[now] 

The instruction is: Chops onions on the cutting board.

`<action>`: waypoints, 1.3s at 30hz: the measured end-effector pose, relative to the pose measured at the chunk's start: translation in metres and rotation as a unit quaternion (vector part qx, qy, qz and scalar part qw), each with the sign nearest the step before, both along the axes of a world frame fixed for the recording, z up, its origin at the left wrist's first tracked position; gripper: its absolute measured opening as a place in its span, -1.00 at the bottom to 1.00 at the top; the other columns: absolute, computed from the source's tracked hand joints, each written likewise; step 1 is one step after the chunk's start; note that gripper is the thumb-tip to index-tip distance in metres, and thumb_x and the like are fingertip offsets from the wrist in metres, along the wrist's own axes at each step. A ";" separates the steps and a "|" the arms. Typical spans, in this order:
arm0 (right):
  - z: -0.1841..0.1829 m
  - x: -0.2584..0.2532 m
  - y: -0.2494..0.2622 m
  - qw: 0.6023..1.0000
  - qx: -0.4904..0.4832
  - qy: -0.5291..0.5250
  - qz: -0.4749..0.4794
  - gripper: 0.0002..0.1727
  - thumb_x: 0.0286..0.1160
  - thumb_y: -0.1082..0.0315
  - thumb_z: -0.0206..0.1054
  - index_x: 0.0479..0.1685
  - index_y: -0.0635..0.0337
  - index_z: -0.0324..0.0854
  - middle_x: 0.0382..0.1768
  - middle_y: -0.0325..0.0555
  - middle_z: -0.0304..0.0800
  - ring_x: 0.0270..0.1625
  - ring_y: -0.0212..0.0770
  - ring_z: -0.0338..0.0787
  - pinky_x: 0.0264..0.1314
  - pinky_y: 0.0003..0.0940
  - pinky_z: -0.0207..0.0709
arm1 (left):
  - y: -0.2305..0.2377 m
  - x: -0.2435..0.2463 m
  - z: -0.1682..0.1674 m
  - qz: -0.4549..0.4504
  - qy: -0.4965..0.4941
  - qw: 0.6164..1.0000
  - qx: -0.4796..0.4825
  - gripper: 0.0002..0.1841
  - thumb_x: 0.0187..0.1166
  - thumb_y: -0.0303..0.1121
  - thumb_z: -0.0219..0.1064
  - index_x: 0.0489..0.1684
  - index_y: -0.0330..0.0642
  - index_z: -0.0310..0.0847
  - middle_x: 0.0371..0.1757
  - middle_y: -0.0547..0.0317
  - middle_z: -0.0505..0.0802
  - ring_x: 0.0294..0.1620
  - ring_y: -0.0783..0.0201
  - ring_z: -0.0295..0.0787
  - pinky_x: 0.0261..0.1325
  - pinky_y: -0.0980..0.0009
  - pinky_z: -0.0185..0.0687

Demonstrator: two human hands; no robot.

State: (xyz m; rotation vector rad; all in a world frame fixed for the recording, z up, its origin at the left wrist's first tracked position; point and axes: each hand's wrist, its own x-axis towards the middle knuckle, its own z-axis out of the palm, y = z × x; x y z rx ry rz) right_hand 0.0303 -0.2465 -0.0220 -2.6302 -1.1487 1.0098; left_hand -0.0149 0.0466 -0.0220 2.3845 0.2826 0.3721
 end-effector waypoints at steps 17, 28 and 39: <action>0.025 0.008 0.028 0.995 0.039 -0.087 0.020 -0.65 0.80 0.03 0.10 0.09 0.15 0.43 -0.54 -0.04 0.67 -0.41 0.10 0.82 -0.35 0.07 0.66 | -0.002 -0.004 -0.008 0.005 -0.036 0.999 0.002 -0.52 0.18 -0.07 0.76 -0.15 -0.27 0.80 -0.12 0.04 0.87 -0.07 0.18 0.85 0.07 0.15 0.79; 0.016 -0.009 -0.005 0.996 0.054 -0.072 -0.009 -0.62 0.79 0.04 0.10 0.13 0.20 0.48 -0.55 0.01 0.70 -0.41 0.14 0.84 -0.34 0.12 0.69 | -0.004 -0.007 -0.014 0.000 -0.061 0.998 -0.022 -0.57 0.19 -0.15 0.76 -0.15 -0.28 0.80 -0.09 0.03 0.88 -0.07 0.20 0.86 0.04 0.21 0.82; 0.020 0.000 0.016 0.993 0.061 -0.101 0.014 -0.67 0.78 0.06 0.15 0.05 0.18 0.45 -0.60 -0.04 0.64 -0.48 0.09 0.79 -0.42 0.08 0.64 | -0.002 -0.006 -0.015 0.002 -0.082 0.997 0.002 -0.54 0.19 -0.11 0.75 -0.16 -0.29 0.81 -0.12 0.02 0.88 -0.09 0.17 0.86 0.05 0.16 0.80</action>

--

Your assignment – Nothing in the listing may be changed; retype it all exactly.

Your solution –
[now] 

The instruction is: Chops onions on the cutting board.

`<action>`: waypoints, 1.3s at 30hz: the measured end-effector pose, relative to the pose measured at the chunk's start: translation in metres and rotation as a unit quaternion (vector part qx, qy, qz and scalar part qw), each with the sign nearest the step before, both along the axes of a world frame fixed for the recording, z up, its origin at the left wrist's first tracked position; gripper: its absolute measured opening as a place in its span, -1.00 at the bottom to 1.00 at the top; the other columns: absolute, computed from the source's tracked hand joints, each written likewise; step 1 is one step after the chunk's start; note that gripper is the thumb-tip to index-tip distance in metres, and thumb_x and the like are fingertip offsets from the wrist in metres, along the wrist's own axes at each step. A ";" separates the steps and a "|" the arms. Typical spans, in this order:
arm0 (right):
  - z: -0.1841..0.1829 m
  - x: -0.2584..0.2532 m
  - y: -0.2494..0.2622 m
  - qw: 0.6023..1.0000
  - qx: -0.4904..0.4832
  - qy: -0.5291..0.5250
  - qz: -0.4749..0.4794
  - gripper: 0.0002..0.1727
  - thumb_x: 0.0286..0.1160
  - thumb_y: -0.1082..0.0315
  - thumb_z: -0.0206..0.1054
  - index_x: 0.0479..0.1685
  - index_y: -0.0635..0.0337
  - index_z: -0.0324..0.0854
  - middle_x: 0.0382..0.1768
  - middle_y: -0.0325..0.0555
  - middle_z: -0.0304..0.0800
  - ring_x: 0.0270..0.1625
  - ring_y: -0.0212..0.0770
  - ring_z: -0.0338..0.0787
  - pinky_x: 0.0264..0.1314
  - pinky_y: 0.0003..0.0940
  - pinky_z: -0.0207..0.0709
arm1 (left):
  - y: -0.2305..0.2377 m
  - x: -0.2435..0.2463 m
  - z: -0.1682..0.1674 m
  - qz: -0.4549..0.4504
  - qy: -0.4965..0.4941
  - qw: 0.6164..1.0000
  - qx: -0.4796..0.4825
  - gripper: 0.0002..0.1841
  - thumb_x: 0.0187..0.1166
  - thumb_y: -0.0303..0.1121
  - thumb_z: -0.0219..0.1064
  - index_x: 0.0489..0.1684
  - index_y: -0.0330..0.0642
  - index_z: -0.0310..0.0847
  - middle_x: 0.0371..0.1757
  - middle_y: -0.0547..0.0317
  - middle_z: -0.0505..0.0802
  - ring_x: 0.0294..0.1620
  - ring_y: -0.0783..0.0201
  - ring_z: -0.0295..0.0787
  - pinky_x: 0.0261..0.1325
  - pinky_y: -0.0980..0.0009
  - pinky_z: -0.0185..0.0687

Demonstrator: two human hands; no robot.

State: (xyz m; rotation vector rad; all in a world frame fixed for the recording, z up, its origin at the left wrist's first tracked position; point and axes: each hand's wrist, its own x-axis towards the middle knuckle, its own z-axis out of the palm, y = z × x; x y z rx ry rz) right_hand 0.0303 -0.2465 -0.0220 -2.6302 -1.1487 1.0098; left_hand -0.0149 0.0466 -0.0220 2.3845 0.2826 0.3721
 end-effector waypoints at steps 17, 28 and 39: <action>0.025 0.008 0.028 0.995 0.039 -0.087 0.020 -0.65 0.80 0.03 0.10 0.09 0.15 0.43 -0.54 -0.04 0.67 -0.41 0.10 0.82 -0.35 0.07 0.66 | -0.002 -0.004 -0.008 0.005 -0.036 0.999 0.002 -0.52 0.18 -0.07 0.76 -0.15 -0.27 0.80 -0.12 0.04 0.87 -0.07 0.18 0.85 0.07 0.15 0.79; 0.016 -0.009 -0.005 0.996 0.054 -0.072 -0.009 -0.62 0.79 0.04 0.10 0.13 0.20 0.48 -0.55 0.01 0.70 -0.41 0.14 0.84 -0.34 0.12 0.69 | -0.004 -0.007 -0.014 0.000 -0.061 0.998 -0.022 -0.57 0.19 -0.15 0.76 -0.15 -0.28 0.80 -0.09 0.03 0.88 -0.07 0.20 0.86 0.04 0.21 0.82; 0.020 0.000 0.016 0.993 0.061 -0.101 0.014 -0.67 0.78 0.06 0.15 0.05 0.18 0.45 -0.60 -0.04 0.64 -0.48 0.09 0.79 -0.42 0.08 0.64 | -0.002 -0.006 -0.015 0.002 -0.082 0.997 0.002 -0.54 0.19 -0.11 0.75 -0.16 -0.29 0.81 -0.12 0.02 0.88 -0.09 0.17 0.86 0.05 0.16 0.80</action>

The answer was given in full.